I recently had a requirement to securely access a couple of Google Cloud APIs as a service account user, where those calls were being made from a Fargate task running on AWS. The until-relatively-recently way to do this was:
- Create a service account in the Google Cloud developer console
- Assign it whatever permissions it needs
- Create a ‘key’ for the account – in essence a long-lived private key used to authenticate as that service account
- Use that key in your Cloud SDK calls from your AWS Fargate instance
This isn’t ideal, because of that long-lived credential in the form of the ‘key’ – it can’t be scoped to require a particular originator and while you can revoke it from the developer console, if the credential leaks you’ve got an infinitely long-lived token usable from anywhere – you’d need to know it had leaked to prevent its use.
Google’s Workload Identity Federation is the new hotness in that regard, and is supported by almost all of the client libraries now. Not the .NET one though, irritatingly, which is why this post from Johannes Passing is, if you need to do this from .NET-land, absolutely the guide to go to.
The new approach is more in line with modern authentication standards and uses federation between AWS and Google Cloud to support generating short-lived, scoped credentials that are used for the actual work and no secrets needing to be shared between the two environments.
The docs are broadly excellent, but I was pleased at how clever the AWS <-> Google Cloud integration is given that there isn’t any AWS-supported explicit identity federation actually happening, in the sense of established protocols (like OIDC, which both clouds support in some fashion).
How it works
On the Google Cloud side, you set up a ‘Workload identity pool’ – in essence a collection of external identities that can be given some access to Google Cloud services. Aside from some basic metadata, a pool has one or more ‘providers’ associated with it. A provider represents an external source of identities, for our example here AWS.
A provider can be parameterised:
- Mappings translate between the incoming assertions from the provider and those of Google Cloud’s IAM system
- Conditions restrict the identities that can use the identity pool via a rich syntax
You can also attach Google service accounts to the pool, allowing those accounts to be impersonated by identities in the pool. You can restrict access to a given service account via conditions, in a very similar way to restricting access to the pool itself.
To get an access token on behalf of the service account, a few things are happening (in the background for most client libraries, and explicitly in the .NET case).
Authenticating with the pool
In AWS land, we authenticate with the Google pool by asking it to exchange a provider-issued token for one that Google’s STS will recognise. For AWS, the required token is (modulo some encoding and formatting) a signed ‘GetCallerIdentity’ request that you might yourself send to the AWS STS.
Our calling code in AWS-land doesn’t finish the call – we don’t need to. Instead, we sign a request and then pass that signed request to Google which makes the call itself. We include in the request (and the fields that are signed over) the URI of the ‘target resource’ on the Google side – the identity pool that we want to authenticate to.

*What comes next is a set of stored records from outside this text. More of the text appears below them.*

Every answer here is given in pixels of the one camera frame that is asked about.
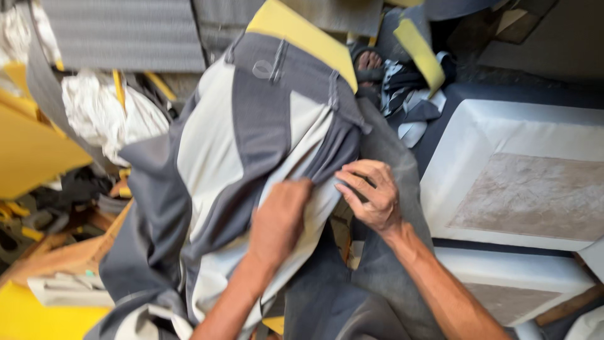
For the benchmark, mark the heap of grey fabric scraps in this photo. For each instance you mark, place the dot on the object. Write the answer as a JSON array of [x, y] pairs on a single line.
[[415, 99]]

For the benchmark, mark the grey trousers with white lining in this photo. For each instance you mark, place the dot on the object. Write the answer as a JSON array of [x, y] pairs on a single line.
[[236, 179]]

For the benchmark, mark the wooden table with clutter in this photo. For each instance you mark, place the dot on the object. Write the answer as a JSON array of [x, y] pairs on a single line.
[[52, 245]]

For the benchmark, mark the white padded ironing board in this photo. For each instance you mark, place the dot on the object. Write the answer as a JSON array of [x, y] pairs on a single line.
[[514, 189]]

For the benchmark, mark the yellow foam sheet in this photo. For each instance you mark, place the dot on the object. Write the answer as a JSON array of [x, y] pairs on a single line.
[[306, 37]]

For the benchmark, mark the white crumpled cloth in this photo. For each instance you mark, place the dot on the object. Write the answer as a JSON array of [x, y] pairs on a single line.
[[108, 118]]

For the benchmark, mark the person's left hand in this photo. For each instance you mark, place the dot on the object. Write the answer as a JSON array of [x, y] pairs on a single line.
[[278, 222]]

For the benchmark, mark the large yellow foam piece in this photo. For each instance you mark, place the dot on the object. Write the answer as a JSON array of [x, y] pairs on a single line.
[[33, 146]]

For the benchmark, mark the grey ribbed fabric panel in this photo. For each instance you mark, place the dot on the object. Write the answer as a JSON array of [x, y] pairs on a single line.
[[122, 33]]

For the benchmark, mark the grey cloth piece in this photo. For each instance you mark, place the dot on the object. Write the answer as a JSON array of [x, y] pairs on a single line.
[[377, 245]]

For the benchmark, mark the yellow foam strip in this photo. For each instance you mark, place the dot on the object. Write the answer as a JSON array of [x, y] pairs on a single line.
[[420, 54]]

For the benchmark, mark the person's left fingers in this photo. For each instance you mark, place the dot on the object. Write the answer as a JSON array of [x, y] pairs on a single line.
[[297, 186]]

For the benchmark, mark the person's right hand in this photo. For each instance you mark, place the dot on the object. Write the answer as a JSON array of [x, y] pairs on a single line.
[[377, 198]]

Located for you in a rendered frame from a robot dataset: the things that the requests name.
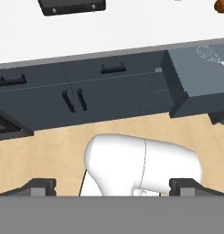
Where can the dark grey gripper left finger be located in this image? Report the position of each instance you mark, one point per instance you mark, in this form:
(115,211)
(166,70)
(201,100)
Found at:
(40,185)

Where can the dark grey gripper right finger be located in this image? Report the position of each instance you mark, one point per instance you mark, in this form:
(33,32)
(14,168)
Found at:
(185,185)

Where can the dark grey closed drawer stack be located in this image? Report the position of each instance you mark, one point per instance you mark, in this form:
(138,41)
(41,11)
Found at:
(157,94)

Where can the open dark grey drawer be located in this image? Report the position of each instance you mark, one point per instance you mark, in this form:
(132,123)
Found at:
(195,76)

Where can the wide dark grey drawer front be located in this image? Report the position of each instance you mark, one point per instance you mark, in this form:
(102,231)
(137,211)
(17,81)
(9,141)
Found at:
(92,68)

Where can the white rounded object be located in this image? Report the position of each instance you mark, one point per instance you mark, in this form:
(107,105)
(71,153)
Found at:
(140,166)

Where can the dark built-in appliance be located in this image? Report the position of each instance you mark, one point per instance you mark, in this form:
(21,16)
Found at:
(6,125)

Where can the dark grey cupboard door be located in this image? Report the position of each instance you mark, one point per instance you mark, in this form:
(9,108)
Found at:
(116,97)
(34,105)

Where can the black appliance with screws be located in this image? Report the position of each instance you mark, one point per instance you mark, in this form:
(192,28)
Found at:
(72,6)

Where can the brown round object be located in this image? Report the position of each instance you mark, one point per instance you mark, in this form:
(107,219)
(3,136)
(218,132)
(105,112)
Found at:
(222,6)

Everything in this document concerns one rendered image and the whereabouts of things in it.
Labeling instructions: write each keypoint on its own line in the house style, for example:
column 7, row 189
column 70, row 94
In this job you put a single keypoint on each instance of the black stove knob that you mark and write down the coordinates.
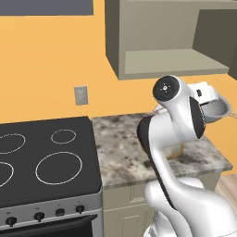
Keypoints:
column 39, row 216
column 60, row 212
column 80, row 209
column 11, row 221

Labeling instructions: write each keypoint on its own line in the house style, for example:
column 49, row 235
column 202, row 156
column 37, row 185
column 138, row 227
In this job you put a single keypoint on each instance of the grey wall socket plate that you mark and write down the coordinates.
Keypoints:
column 81, row 95

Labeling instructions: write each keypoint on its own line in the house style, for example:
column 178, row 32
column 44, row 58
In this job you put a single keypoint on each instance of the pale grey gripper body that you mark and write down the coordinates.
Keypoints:
column 214, row 92

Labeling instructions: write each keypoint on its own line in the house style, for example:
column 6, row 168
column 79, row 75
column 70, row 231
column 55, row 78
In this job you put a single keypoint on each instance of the beige base cabinet drawer front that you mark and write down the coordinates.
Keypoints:
column 126, row 194

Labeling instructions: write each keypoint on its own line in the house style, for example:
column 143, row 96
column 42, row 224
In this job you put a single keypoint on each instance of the beige wall cabinet door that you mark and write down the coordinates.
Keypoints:
column 233, row 66

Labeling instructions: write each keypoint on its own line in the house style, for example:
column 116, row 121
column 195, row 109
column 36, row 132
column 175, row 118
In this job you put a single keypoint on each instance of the grey range hood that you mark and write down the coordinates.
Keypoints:
column 46, row 6

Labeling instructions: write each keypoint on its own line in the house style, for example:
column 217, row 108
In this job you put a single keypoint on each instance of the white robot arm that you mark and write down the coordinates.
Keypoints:
column 172, row 123

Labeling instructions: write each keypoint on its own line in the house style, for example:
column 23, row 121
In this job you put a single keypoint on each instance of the open beige wall cabinet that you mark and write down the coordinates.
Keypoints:
column 160, row 37

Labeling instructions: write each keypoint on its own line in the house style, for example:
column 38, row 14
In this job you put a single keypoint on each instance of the beige base cabinet door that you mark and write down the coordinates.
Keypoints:
column 126, row 222

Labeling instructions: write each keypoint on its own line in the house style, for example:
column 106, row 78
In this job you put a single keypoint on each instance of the black hob stove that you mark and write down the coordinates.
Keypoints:
column 46, row 154

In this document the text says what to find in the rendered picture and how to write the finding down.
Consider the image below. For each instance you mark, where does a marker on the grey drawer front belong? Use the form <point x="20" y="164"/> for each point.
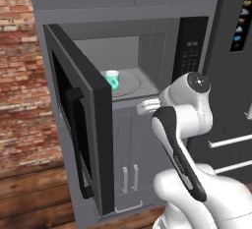
<point x="131" y="203"/>

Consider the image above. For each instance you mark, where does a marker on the black microwave door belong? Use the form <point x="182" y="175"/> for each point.
<point x="98" y="134"/>

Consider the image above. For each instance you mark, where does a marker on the grey lower cupboard door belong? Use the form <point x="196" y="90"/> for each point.
<point x="121" y="147"/>
<point x="147" y="154"/>

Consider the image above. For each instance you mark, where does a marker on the black microwave oven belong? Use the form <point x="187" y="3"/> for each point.
<point x="190" y="46"/>

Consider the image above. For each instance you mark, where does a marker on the teal mug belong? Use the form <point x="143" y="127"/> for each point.
<point x="112" y="79"/>

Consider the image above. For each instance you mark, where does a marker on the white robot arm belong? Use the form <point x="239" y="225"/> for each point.
<point x="197" y="118"/>

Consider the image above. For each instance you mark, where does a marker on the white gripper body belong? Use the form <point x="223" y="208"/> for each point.
<point x="147" y="106"/>

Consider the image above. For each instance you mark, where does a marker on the dark grey fridge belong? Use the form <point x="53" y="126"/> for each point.
<point x="226" y="75"/>

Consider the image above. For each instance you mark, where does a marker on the grey tall cabinet frame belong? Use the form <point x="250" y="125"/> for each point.
<point x="42" y="13"/>

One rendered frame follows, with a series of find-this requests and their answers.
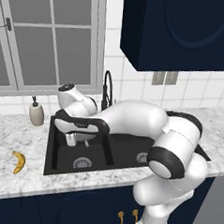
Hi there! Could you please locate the grey dishwasher front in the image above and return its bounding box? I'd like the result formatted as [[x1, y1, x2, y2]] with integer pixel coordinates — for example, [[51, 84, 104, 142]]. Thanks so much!
[[186, 173, 224, 224]]

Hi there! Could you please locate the grey wall outlet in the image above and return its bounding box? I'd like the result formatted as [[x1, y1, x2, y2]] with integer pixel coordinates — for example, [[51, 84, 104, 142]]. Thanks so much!
[[163, 70, 180, 87], [150, 70, 167, 87]]

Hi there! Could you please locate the black arched sink faucet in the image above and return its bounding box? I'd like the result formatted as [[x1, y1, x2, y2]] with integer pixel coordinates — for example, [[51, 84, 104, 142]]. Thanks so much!
[[100, 69, 118, 112]]

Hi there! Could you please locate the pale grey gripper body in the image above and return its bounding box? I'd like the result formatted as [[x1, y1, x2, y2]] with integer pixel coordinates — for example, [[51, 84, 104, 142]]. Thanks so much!
[[64, 131, 97, 149]]

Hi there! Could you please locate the dark window latch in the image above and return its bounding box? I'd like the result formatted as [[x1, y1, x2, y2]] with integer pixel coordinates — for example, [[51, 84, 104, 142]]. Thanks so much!
[[4, 16, 13, 33]]

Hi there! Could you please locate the grey framed window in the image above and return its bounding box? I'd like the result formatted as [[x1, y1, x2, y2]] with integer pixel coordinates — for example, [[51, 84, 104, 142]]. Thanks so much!
[[0, 0, 109, 104]]

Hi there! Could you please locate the navy wall cabinet door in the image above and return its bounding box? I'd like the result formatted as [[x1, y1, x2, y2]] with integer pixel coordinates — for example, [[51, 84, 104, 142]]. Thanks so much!
[[118, 0, 224, 78]]

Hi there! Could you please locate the black double basin sink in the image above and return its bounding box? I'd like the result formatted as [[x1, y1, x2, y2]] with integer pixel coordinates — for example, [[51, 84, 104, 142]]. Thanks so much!
[[42, 113, 214, 187]]

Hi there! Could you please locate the gold cabinet handle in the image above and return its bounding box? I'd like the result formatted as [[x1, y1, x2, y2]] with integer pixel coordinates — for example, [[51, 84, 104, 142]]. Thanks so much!
[[115, 210, 126, 224], [128, 208, 140, 224]]

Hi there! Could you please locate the yellow banana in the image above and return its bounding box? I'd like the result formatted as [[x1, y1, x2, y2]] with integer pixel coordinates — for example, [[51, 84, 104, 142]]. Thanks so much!
[[9, 150, 27, 175]]

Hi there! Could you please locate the beige soap dispenser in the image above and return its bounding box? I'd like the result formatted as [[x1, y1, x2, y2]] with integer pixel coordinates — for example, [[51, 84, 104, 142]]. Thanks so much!
[[27, 95, 46, 127]]

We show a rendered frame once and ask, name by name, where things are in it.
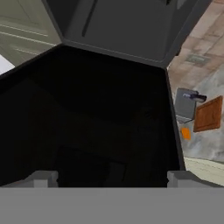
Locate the cream cupboard front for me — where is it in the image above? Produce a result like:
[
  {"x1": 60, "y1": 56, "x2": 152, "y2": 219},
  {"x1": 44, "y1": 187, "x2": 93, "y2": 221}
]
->
[{"x1": 183, "y1": 156, "x2": 224, "y2": 188}]

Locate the brown wooden cutting board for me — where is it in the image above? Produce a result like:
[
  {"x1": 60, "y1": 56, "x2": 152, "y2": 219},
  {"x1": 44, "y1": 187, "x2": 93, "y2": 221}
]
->
[{"x1": 192, "y1": 94, "x2": 224, "y2": 133}]

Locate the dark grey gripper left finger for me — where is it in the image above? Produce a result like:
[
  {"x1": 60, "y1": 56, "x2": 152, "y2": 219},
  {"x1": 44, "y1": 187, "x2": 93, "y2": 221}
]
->
[{"x1": 2, "y1": 170, "x2": 60, "y2": 188}]

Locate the orange cheese wedge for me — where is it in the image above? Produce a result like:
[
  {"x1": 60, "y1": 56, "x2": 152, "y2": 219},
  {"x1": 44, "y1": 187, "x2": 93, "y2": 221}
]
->
[{"x1": 180, "y1": 126, "x2": 193, "y2": 141}]

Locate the black microwave door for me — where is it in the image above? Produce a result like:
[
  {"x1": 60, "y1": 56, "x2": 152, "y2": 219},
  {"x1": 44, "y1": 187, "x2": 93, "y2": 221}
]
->
[{"x1": 0, "y1": 43, "x2": 186, "y2": 188}]

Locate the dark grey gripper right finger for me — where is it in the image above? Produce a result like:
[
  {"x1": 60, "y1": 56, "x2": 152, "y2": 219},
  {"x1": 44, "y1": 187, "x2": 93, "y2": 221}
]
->
[{"x1": 166, "y1": 170, "x2": 223, "y2": 188}]

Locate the pale cupboard run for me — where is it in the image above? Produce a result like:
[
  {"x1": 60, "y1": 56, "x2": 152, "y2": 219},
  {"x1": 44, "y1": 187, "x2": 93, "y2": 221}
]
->
[{"x1": 0, "y1": 0, "x2": 64, "y2": 68}]

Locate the grey wall socket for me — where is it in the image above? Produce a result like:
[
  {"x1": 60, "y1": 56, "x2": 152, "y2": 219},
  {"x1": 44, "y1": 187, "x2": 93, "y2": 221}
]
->
[{"x1": 185, "y1": 52, "x2": 211, "y2": 65}]

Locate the black and grey microwave oven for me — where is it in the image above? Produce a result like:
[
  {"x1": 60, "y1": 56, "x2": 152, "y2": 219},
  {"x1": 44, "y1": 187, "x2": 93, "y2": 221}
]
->
[{"x1": 0, "y1": 0, "x2": 214, "y2": 188}]

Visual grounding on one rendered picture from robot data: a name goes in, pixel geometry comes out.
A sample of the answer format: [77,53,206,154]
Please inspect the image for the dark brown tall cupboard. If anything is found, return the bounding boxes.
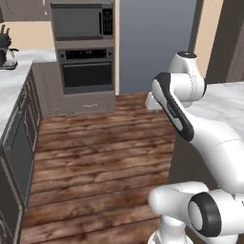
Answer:
[205,0,244,85]

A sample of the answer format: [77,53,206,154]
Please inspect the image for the black knife block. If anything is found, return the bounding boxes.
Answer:
[0,24,12,50]

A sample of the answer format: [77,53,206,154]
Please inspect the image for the dark brown island cabinet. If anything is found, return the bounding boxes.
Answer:
[167,132,223,193]

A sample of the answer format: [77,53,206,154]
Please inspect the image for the dark grey base cupboards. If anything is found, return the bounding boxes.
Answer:
[0,67,43,244]

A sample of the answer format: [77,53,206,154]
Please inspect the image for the steel oven door handle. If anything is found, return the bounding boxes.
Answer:
[61,62,113,67]

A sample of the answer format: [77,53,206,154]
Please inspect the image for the grey wall cupboards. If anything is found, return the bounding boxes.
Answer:
[0,0,52,23]

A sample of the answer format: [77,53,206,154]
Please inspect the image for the steel built-in microwave oven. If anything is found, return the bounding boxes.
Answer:
[50,2,114,42]

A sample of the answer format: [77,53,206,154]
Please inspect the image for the grey tall appliance cabinet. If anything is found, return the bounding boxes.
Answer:
[31,0,121,118]

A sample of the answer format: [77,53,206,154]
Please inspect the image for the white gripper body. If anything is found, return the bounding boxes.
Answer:
[145,93,164,112]

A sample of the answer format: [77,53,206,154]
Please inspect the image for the dark glass oven door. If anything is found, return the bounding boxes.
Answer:
[59,61,114,95]

The response from AWS to Google’s call to the STS will include the ARN of the identity for whom credentials on the AWS side are available. If you’re running in ECS or EC2, these will represent the IAM role of the executing task.
We need share nothing secret with Google to do this, and we can’t fake an identity on AWS that we don’t have access to.
- The ARN of the identity returned in the response to GetCallerIdentity includes the AWS account ID and the name of any assumed role – the only thing we could ship to Google is proof of an identity that we already have access to on the AWS side.
- The Google workflow identity pool identifier is signed over in the GetCallerIdentity request, so the token we send to Google can only be used for that specific user pool (and Google can verify that, again with no secrets involved). This means we can’t accidentally ship a token to the wrong pool on the Google side.
- The signature can be verified without access to any secret information by just making the request to the AWS STS. If the signature is valid, Google will receive an identity ARN, and if the payload has been tampered with or is otherwise invalid then the request will fail.
None of the above requires any cooperation between AWS and Google cloud, save for AWS not changing ARN formats and breaking identity pool conditions and mappings.
What happens next?
All being well, the Google STS returns to us a temporary access token that we can then use to generate a real, scoped access token to use with Google APIs. That token can be nice and short lived, restricting the window over which it can be abused should it be leaked.
What about for long-lived processes?
Our tokens can expire in a couple of directions:
- Our AWS credentials can and will expire and get rolled over automatically by AWS (when not using explicit access key IDs and just using the profile we’re assuming from the execution role of the environment)
- Our short-lived Google service account credential can expire
Both are fine and handled the same way – re-run the whole process. Signing a new GetCallerIdentity request is quick, trivial and happens locally on the source machine. And Google just has to make one API call to establish that we’re still who we said we were and offer up a temporary token to exchange for a service account identity.